"""

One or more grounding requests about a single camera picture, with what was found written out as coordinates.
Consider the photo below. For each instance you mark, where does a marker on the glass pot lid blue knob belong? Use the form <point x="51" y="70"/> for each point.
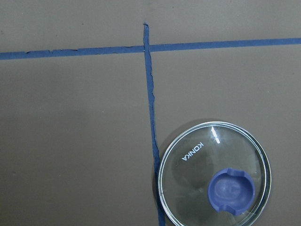
<point x="214" y="174"/>

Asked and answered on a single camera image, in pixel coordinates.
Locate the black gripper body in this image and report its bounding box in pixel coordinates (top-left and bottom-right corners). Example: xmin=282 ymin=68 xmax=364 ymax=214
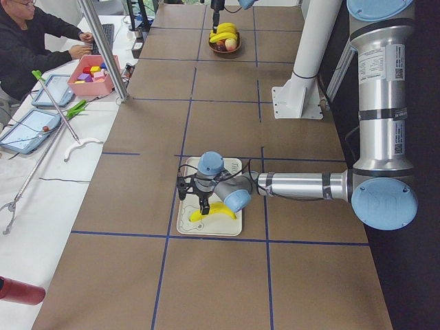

"""

*Aim of the exercise*:
A verbatim transcript of the entries above is required, with the pictures left out.

*Written reply*:
One or more grounding requests about a single camera picture, with what was found written out as coordinates.
Consider the photo below. For each instance you mark, where does a marker on the glass pot lid blue knob belong? Use the form <point x="51" y="70"/> for each point.
<point x="214" y="174"/>

Asked and answered on a single camera image, in pixel coordinates.
Locate the black gripper body in this image and report its bounding box in pixel coordinates (top-left and bottom-right corners). Example: xmin=282 ymin=68 xmax=364 ymax=214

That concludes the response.